On an early Saturday morning, I wore a banker’s blue suit to launch the weekend on a professional note.
I was meeting with other professional women who relayed stories of being on the receiving end of great advice, mentorship, and ‘women who HELP each other in the workplace,’ and I was just astounded.
What. The. Hell. A workplace where people help you? A boss that offers mentorship and sound advice? That had not been my experience at all! Or as the younger chicks say, “where they do that at?”
So, for other chicks who are on the job with the worst bosses ever, let me dole some sound advice to help you cope.
The 5 Bad Bosses
Not all bosses are bad. But these five are.
1. The Slave Master (Small Business Owner)
Slavery is illegal, but the Slave Master, a rogue small business owner, has not received the memo. The Slave Master reigns supreme in his small business, and he will demand that you produce 24-7, on weekends and holidays. The Slave Master believes that you were born to work for him, for free.
The Slave Master expects you to be on-call, except on payday when he disappears and leaves his Inept Minions in charge.
How to deal: The Slave Master is set in his ways and will not change. Get with his program or get out of his company. If you must leave, secure a great letter of recommendation from his beleaguered second in command before you go.
2. The Inept Minions (Family-Owned Businesses)
Brace yourself: The Inept Minions are running the most important departments in the company; your money and your health plan.
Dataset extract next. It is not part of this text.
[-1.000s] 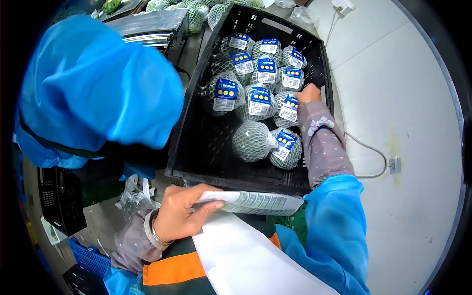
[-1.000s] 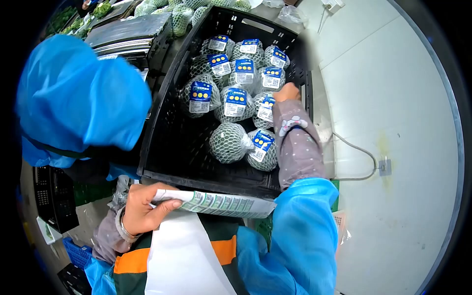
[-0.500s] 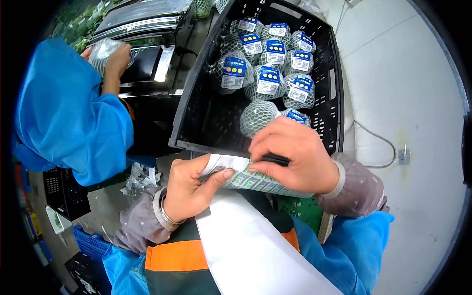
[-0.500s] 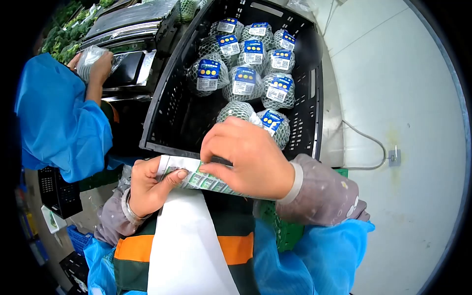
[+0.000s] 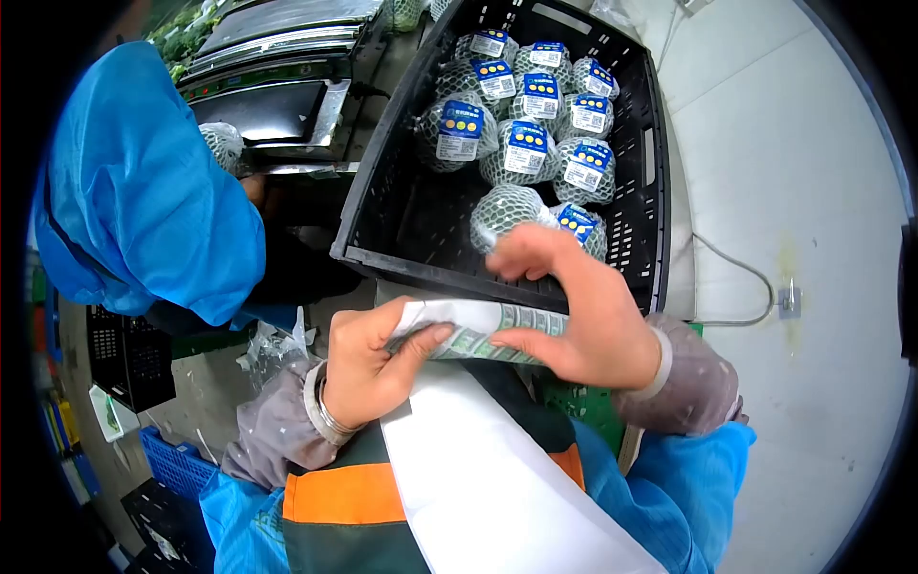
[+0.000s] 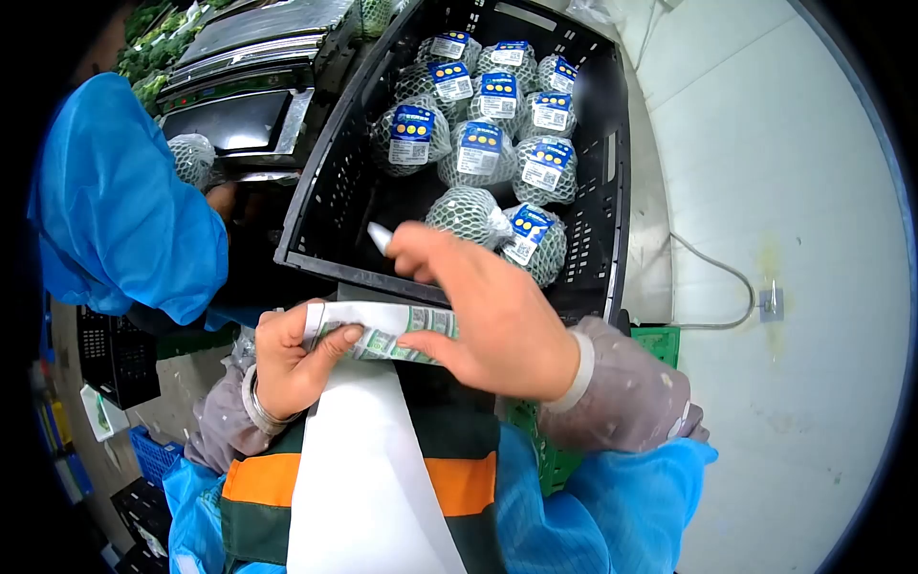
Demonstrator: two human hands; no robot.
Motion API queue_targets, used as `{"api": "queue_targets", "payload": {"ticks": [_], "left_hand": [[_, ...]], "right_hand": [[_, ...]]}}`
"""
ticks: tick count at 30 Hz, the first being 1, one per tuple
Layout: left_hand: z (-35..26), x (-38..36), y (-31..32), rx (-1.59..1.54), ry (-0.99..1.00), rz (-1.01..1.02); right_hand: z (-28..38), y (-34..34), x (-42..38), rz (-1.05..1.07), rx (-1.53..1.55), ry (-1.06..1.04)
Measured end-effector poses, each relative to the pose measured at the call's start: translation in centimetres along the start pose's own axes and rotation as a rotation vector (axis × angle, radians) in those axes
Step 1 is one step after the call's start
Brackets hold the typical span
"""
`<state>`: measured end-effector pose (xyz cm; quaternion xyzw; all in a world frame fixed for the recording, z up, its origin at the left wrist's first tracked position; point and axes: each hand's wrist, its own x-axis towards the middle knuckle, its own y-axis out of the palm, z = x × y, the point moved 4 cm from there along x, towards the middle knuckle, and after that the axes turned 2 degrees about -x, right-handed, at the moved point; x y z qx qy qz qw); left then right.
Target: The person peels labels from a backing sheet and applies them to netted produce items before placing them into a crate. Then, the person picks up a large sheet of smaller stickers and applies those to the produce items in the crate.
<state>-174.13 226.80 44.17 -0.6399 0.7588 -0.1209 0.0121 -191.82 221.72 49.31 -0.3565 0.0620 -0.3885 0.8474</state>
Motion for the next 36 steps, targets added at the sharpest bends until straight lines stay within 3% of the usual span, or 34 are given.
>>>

Inept Minion #1, Mr. Pookie, is running HR (and thinks it stands for Humiliation & Retaliation) and Inept Minion #2, Ms. Ray Ray, is running payroll (and thinks your hard-earned money is her personal piggy bank). Pookie and Ray Ray are typically related to the Slave Master and will make your life a living hell in an attempt to divert attention from their own inadequacies.
How to deal: The Inept Minions play chess (well, checkers because they’re typically stupid) with people’s lives, and are notorious for misleading others. Your best bet when dealing with these people is to create a paper trail, (that is, making your requests via memo or email, and asking for responses via email). Also, never divulge personal information, unless you want the entire company to know.
3. The Sexual Harasser
This boss is a horny mess and all roads lead to his/her casting couch. If you want a promotion, there’s only one way to get it. If you want a new copier, there’s only one way to get it. If you want time off, your paycheck on time, the better parking spot, etc., there’s only one way to get it. Warning: if you take the bait, the transactions will never end; that is, until someone hotter joins the company. When that happens, all of your heretofore perks will fly out the window.
How to deal: Be clear that you’re not interested in intimacy and do not waver on that. Depending on the Sexual Harasser’s clout at the company, your resistance could be respected, or it could launch a revenge campaign to run you out.
In any event, document everything and, yes, look for another job and an attorney if it comes to that.
4. The Superior
The Superior comes to work to taunt her underlings. She demands control of your professional life and your personal life and feels empowered each time she defeats you.
How to deal: The Superior’s cruel secret is that he/she feels inferior. Knowing this, you can feed the Superior’s ego, and keep your safe distance, or you can flaunt everything you have and launch an all-out war of the egos at work. If you go with option two, you should also look for another job—quickly.
5. The Office Politician
If there was a popularity contest, the Office Politician would win it. That’s her goal, to get in good with the higher-ups that can make or break her career. If the Office Politician is your boss, she will take credit for your work; and will throw you under the bus at every turn.
The end goal is to always make herself appear to be more brilliant than everyone else.
How to deal: You can’t win with this person because chances are she’s been politicking for years and has a list of fired employees to prove it. Ask the Office Politician to outline your responsibilities (via email or memo); and stick to that list. The Office Politician will not add her tasks to your list because it will expose her. After you receive your list of responsibilities, focus on the work that you were hired to do and don’t devote extra time to her pet projects or shenanigans.
Also, learn from The Office Politician; if she can schmooze her way into the upper ranks, so can you. Your schmoozing objective shouldn’t be to manipulate others, however; you should schmooze to create valuable, authentic relationships with people that are willing to help you advance.
Don’t just play the game, Chicks, play the game to win. I love you, and you’re welcome.